American professor (born 1965)

Amy Susan Bruckman (born 1965) is a professor at the Georgia Institute of Technology affiliated with the School of Interactive Computing and the GVU Center. She is best known for her pioneering research in the fields of online communities and the learning sciences. In 1999, she was selected as one of MIT Technology Review's TR100 awardees, honoring 100 remarkable innovators under the age of 35. In 2018, she was elected as an ACM Fellow.

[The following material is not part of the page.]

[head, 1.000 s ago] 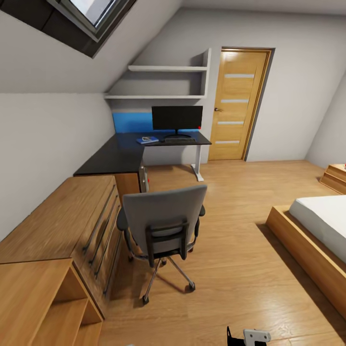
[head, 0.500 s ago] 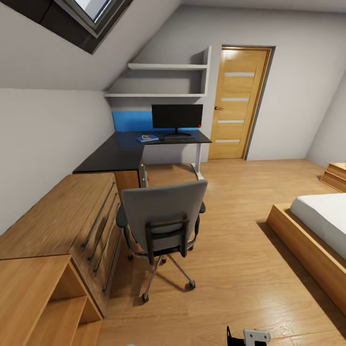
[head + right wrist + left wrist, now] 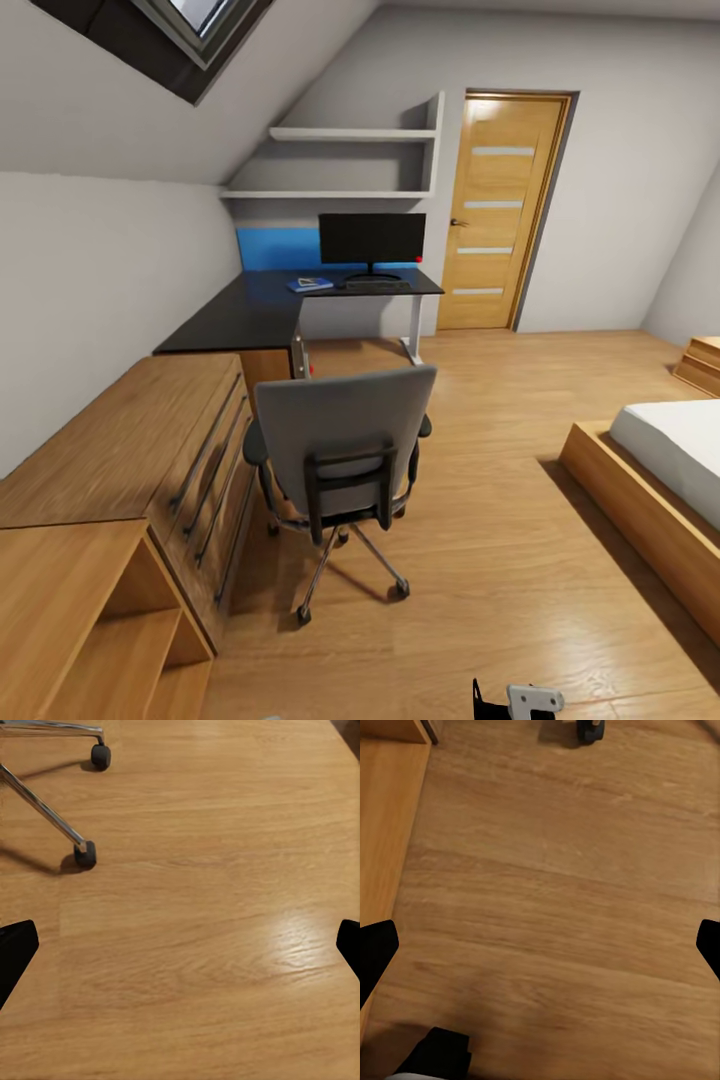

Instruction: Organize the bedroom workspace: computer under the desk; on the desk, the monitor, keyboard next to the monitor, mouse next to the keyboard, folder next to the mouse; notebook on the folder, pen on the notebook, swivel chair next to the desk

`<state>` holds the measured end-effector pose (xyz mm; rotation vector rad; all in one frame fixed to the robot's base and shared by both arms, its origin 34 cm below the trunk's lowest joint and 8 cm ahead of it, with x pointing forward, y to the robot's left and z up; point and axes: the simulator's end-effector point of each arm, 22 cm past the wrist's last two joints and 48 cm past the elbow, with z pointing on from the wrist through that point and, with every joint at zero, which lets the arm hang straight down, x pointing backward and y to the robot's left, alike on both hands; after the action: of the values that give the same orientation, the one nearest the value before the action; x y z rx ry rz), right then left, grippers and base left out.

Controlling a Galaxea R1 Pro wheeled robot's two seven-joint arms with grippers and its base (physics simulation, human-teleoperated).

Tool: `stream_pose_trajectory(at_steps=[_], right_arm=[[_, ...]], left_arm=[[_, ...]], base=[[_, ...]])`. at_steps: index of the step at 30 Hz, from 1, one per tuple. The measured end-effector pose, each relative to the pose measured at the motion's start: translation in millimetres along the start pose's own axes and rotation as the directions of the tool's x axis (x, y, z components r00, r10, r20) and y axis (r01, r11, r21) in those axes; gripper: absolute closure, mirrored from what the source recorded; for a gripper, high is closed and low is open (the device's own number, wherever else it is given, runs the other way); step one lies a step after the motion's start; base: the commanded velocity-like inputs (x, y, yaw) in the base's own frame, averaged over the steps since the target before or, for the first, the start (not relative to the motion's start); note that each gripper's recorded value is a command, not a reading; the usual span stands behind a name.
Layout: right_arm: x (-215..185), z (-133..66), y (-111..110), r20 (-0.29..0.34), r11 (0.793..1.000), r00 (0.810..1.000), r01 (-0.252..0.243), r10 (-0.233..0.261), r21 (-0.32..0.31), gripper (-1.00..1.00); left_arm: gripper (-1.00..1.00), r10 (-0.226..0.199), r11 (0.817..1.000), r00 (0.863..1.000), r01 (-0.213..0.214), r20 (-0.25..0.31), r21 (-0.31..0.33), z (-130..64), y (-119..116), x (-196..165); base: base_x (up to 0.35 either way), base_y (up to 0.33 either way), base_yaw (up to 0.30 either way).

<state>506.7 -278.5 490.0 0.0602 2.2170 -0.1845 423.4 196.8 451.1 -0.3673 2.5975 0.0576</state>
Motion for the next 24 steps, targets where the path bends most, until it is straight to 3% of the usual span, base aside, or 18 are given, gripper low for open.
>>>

==Early life and education==
Amy S. Bruckman was born in New York, New York. She attended the Horace Mann School, an Ivy Preparatory School in New York City, graduating in 1983. Following that, Bruckman attended Harvard University for her undergraduate studies, earning a Bachelor of Arts degree in physics in 1987. She received a master's degree in 1991 from the Interactive Cinema Group at the MIT Media Lab, where she was advised by Glorianna Davenport. Her master's thesis described the Electronic Scrapbook, an intelligent home video editing system.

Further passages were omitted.